→ Exercise description
Check each line of the listing, and copy it if it contains the word "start".
-------------------------
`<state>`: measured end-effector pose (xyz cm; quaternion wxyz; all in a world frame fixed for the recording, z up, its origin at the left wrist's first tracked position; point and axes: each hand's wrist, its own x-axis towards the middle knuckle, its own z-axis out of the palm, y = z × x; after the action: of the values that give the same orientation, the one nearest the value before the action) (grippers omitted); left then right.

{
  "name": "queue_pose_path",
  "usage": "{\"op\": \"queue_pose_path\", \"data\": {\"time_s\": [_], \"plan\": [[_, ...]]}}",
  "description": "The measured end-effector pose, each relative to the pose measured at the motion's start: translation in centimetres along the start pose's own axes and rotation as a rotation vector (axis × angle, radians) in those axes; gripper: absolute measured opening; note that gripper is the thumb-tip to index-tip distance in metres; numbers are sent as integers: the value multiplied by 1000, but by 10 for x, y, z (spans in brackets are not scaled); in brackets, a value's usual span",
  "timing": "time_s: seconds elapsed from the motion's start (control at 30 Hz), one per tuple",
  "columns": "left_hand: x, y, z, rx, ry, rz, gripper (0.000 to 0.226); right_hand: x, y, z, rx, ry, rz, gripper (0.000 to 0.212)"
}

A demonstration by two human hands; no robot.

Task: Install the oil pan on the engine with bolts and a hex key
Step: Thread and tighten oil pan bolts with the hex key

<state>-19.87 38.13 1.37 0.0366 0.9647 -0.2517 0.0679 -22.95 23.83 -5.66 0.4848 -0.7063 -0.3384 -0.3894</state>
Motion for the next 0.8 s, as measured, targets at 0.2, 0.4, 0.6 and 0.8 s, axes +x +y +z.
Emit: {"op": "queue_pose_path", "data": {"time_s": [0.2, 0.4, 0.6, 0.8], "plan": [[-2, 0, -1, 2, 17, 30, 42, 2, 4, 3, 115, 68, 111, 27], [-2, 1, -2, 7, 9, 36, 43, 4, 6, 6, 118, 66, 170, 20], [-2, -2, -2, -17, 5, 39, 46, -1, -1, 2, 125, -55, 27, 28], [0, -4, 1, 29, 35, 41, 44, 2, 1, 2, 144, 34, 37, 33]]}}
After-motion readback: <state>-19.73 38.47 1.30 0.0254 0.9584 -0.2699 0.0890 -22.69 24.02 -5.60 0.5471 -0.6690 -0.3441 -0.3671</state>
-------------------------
→ Your solution
  "description": "The measured end-effector pose, each relative to the pose measured at the motion's start: translation in centimetres along the start pose's own axes and rotation as a rotation vector (axis × angle, radians) in those axes; gripper: absolute measured opening; note that gripper is the thumb-tip to index-tip distance in metres; numbers are sent as integers: the value multiplied by 1000, but by 10 for x, y, z (spans in brackets are not scaled); in brackets, a value's usual span",
  "timing": "time_s: seconds elapsed from the motion's start (control at 30 Hz), one per tuple",

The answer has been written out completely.